The Earth Inferno itself does not entirely work, and it takes up a lot of time. Maybe it is my own suspension of disbelief that is problematic, but I should not notice it while reading a comic book, and I kept thinking, "the planet does not work that way." If nothing else, trees do not spring from the ground like that. Oh well, it gives The Authority a sort of conflict other than punching people in the face.
The villain is wasted. When you have some explicitly that powerful, making him completely ineffectual is a problem. The book lampshades this by discussing how he lost last time, but he does not need to be at full power to write The Authority out of history. The ending is good, classic with a series-appropriate tie-off, but I expect more from the villain who is literally more powerful than God, whose threat demands the evacuation of a dimension. Introducing red shirts to sacrifice does not make up for anything, and having one of them be more powerful than Apollo/Superman makes one wonder how anyone else survived.
This relates to the continuing problem of power fluctuation. The Doctor can make his enemies out of existence, turning them into ravens or stone or music. He can destroy entire continents. And he can utterly fail at very basic things.

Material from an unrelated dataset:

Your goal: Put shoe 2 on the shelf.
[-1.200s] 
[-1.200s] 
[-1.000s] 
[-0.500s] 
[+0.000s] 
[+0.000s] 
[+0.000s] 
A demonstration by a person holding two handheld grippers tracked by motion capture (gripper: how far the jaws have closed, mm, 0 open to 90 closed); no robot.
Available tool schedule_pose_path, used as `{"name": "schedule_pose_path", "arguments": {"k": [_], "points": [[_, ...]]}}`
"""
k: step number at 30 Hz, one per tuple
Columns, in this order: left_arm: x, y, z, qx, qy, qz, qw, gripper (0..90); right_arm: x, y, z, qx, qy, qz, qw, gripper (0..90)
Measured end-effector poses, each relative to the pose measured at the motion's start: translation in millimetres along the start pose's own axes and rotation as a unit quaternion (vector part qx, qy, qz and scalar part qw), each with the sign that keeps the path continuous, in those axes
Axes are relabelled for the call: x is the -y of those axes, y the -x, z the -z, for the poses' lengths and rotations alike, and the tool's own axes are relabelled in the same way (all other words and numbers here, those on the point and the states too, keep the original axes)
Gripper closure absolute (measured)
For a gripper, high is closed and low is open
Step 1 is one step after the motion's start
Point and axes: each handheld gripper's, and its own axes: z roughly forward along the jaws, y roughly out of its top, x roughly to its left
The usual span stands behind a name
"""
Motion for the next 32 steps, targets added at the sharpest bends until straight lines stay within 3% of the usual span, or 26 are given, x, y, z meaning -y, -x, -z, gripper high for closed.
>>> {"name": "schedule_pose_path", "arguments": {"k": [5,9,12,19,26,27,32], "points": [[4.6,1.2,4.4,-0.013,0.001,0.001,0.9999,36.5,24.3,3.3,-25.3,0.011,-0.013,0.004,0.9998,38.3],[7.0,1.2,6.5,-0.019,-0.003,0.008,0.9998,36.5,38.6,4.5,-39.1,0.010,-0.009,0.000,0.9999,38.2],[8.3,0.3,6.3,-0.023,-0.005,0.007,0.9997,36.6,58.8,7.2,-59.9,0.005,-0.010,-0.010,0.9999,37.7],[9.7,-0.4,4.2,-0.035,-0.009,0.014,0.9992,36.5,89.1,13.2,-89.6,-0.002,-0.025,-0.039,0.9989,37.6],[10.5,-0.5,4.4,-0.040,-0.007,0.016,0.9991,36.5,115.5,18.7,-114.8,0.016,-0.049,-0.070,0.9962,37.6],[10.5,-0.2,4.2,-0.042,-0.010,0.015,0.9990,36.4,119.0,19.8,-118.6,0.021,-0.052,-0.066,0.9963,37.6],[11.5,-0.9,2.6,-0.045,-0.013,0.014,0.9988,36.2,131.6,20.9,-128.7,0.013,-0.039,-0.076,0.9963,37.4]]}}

And someone with the same power set and more experience can be similarly useless. Oh, and Apollo gets eyebeams to complete the Superman set.
I initially found it problematic that The Doctor is using heroin. If he can do anything he can imagine, he can just alter his mental state directly or cause whatever state he likes to actively exist. But if he really is in-touch with the planet as much as implied, maybe he actively wants to dull his senses and ability to access his abilities. Still, overdosing?
The single stories are just poor. The first is explicitly a big-lipped alligator issue, fighting zombies for no purpose and with no explanation. Bad guys show up, they fight, done. Generic comic book story. The second is weak characterization of The Engineer, yet another version of the difficulties of not being normal. You have seen this better elsewhere, with superheroes or not.
The third is good but a retread. It is Jack Hawksmoor's characterization, touring him through The Authority's first arc as he ruminates. It covers no new ground, but it gives time to reflect, which does not usually appear in The Authority's cinematic style. And, surprise, it was written by Warren Ellis. Well, that explains the quality. It is too short to make the book a 2.5.
With respect to the art: I don't like it. The Doctors work well under this art style, but the rest did not. My main recurring question was, "What happened to Apollo's face?" And it is not even an issue of a differing art style. His face looks differently mutated in many different places. He ranges from Superman noble to clunky brute, and putting one of the worst as a cover picture does not help. Maybe he takes a lot of punches to the face and needs a while to heal.